Daylight Robbery (novel)
- First edition cover
- Author: Surender Mohan Pathak
- Cover artist: Shelle Studio
- Language: English
- Genre: Crime fiction
- Publisher: Blaft Books
- Publication date: October 2010
- Publication place: India
- Media type: Print (Paperback)
- Pages: 242
- ISBN: 978-81-906056-9-4
- Preceded by: The 65 Lakh Heist

= Daylight Robbery (novel) =

1980 novel by Surender Mohan Pathak

Daylight Robbery is a thriller novel written by Surender Mohan Pathak, a Hindi writer from Delhi, India.Originally published in 1980 by Shanu Paperbacks, it was translated into English by Sudarshan Purohit and published by Blaft Publications, Chennai, India in 2010.
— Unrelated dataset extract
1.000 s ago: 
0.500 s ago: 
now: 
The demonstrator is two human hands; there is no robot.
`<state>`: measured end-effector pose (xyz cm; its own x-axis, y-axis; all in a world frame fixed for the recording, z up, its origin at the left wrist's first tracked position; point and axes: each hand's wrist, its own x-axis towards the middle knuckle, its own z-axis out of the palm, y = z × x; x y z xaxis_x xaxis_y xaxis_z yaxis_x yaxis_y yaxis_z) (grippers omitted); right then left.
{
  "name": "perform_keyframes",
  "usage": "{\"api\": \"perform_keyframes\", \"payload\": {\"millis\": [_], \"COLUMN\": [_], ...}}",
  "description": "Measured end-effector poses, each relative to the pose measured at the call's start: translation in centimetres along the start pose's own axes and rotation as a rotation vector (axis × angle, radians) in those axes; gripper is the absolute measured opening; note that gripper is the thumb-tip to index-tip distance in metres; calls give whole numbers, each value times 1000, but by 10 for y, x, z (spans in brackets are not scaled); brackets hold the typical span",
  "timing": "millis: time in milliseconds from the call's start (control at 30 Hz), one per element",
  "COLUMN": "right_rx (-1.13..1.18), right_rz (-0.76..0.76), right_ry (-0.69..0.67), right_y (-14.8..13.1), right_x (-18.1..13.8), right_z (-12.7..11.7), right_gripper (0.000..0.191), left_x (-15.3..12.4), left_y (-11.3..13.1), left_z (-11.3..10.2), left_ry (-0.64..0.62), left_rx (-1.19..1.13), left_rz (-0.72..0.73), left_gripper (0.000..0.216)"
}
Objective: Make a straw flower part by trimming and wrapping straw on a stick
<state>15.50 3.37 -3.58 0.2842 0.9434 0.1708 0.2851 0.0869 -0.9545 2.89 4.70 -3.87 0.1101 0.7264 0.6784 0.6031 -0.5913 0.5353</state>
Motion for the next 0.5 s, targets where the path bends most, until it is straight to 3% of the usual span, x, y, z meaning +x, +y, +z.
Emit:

It is the 8th novel in the Vimal series, and revolves around the robbery of a payroll van in Agra. The novel is unique in the sense that this is the first time Vimal engages in a crime for his own personal benefit (till now all he did was under threat of other hard-core criminals). Dawarkanath, an aged gambler from Agra, tells him of a great artist, a plastic surgeon called Dr. Earl Slater, who would operate only on wanted Indian criminals (for an amazingly high fee, of course). If Vimal (actual name Sardar Surender Singh Sohal), a wanted criminal in several Indian states and NCR, can get a new face, he can live safe from both the law and its breakers. That's what pulls him in Dwarkanath's amazingly inhuman scheme – it would involve crashing the cash-carrying armoured van "like a piano accordion" ! along with the driver and security guard. The officer in charge of Ratanakar Steel Mill, whose weak point is his shamelessly materialistic wife, is blackmailed to give-in a very complicated machination, exploiting his love for gambling. The team somehow pulls off their plan but things (as they always happen to poor Vimal) go wrong – Dwarkanath dies of a heart attack, the young and naive Kooka (another cooperator) loses both money and life, the money goes back to where it belongs and Vimal is left with empty pockets, his dream of a new face shattered and a long dark road full of underworld adventures stretching in front of him.